Minnesota Golden Gophers wide receiver A.J. Barker caused a stir on Sunday when he produced a scathing letter about head coach Jerry Kill and quit the team effective immediately. Barker aired out a wide range of issues in his 4,000 word manifesto, from the coaching staff’s criticism of his recovery from an ankle injury this season to apparent questioning of his sexuality. Kill has since defended himself and the program, suggesting he and his staff are attempting to foster a “culture of discipline” and he treats his players the same way he treats his two daughters.
I do not agree with how Barker chose to publicly air his grievances with Kill, but in the day and age we are in we all have multiple public outlets to voice our opinion and put ourselves out there.
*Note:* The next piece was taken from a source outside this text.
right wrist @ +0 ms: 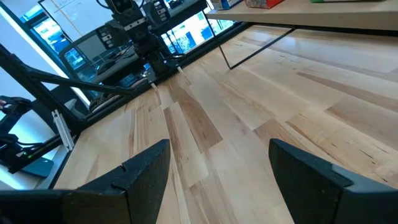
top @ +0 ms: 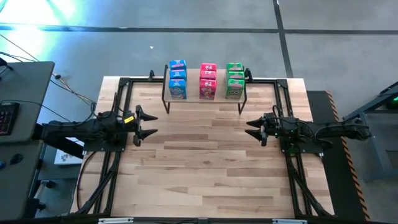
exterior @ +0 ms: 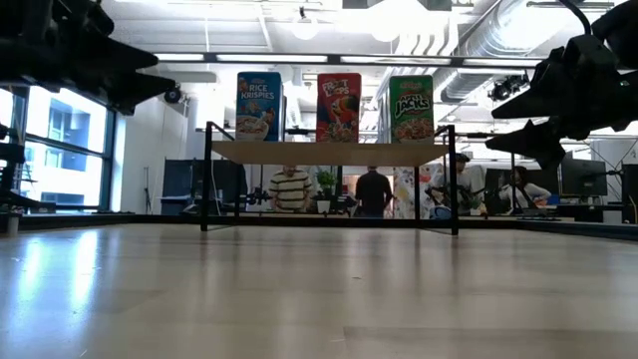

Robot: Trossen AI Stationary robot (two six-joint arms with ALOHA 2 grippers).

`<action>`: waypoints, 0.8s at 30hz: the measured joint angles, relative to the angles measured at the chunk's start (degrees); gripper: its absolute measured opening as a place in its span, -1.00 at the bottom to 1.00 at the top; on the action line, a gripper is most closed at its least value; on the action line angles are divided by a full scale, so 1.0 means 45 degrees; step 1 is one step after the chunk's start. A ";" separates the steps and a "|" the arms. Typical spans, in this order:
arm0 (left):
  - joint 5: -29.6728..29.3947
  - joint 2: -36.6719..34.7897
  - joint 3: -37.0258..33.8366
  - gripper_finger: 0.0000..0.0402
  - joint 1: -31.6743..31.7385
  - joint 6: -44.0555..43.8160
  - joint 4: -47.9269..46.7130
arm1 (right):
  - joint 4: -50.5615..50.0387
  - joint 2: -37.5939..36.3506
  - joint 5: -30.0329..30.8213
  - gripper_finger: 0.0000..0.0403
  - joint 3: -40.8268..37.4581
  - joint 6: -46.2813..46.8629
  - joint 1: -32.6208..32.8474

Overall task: Stack cereal on shelf
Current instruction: Return to Home Position

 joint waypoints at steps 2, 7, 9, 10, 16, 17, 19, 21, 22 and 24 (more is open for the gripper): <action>-0.0001 -0.0173 -0.0190 0.35 0.0000 0.0001 0.0101 | 0.0001 -0.0001 0.0001 0.32 0.0000 0.0000 0.0000; -0.0020 -0.0682 -0.0858 0.35 0.0000 0.0005 0.0433 | 0.0003 -0.0001 0.0001 0.32 0.0000 0.0000 0.0000; -0.0088 -0.0892 -0.0865 0.35 0.0000 -0.0014 0.0215 | 0.0000 0.0000 0.0005 0.32 0.0000 0.0000 0.0000; -0.0115 -0.0954 -0.0861 0.35 0.0000 0.0004 0.0209 | 0.0000 0.0000 0.0004 0.32 0.0000 -0.0005 0.0000; -0.0108 -0.1368 -0.0855 0.35 0.0000 0.0131 -0.0159 | 0.0000 0.0000 0.0000 0.32 0.0000 0.0000 0.0000; -0.0112 -0.1373 -0.0855 0.35 0.0000 0.0331 -0.0166 | 0.0000 0.0000 0.0001 0.32 0.0000 0.0000 0.0000; -0.0107 -0.1373 -0.0855 0.35 0.0000 0.0786 -0.0153 | 0.0000 0.0000 0.0000 0.32 0.0000 -0.0001 0.0000; -0.0107 -0.1373 -0.0855 0.35 0.0000 0.0991 -0.0162 | 0.0000 0.0000 0.0005 0.32 0.0000 0.0000 0.0000; -0.0107 -0.1373 -0.0855 0.35 0.0000 0.0991 -0.0158 | 0.0000 0.0000 0.0000 0.32 0.0000 0.0000 0.0000; -0.0107 -0.1346 -0.0855 0.35 0.0000 0.0987 -0.0158 | 0.0000 0.0000 0.0002 0.32 0.0000 0.0000 0.0000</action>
What we have here is a case of “He Said, He Said”, with the truth likely lying somewhere in between. It certainly would not be the first time a coach was critical of a player and the player did not appreciate it. Not every player and coach fit together well, and Barker simply did not agree with how Kill treated him and chose to move on.
But I feel like this most recent incident, even on it’s own and assuming no other players share Barker’s assessment, further shows Kill to be in over his head as a head coach in the Big Ten. From a failed fake field goal against Michigan earlier this season and then citing that the play worked 10 years ago at Southern Illinois, to not realizing the questioning that would ensue when a two-game series with the football “powerhouse” that is North Carolina was bought out, the signs are apparent that Kill does not comprehend that he is not coaching in Division II or the MAC any more. Frankly, I feel like the athletic department should be embarrassed to have him as the most public face of the football program right now.
Kill certainly had a challenge on his hands when he was hired, but he seems to want to keep expectations low enough that simple bowl eligibility (for what that’s worth, with the abundance of bowl games now) will be good enough for Gophers’ fans and followers. But at some point being satisfied with essentially taking the field with the better teams in the conference will not suffice, and the Gophers will need to start to win some games they are not expected to win. Even former coach Glen Mason did that once in awhile, even if the Gophers never took the next step into the upper tier of the Big Ten during his tenure. Kill should aspire to get the program back to at least the level Mason had it when he was fired, and theoretically beyond. If he can’t get that done in the next couple years I expect athletic director Norwood Teague to make a change.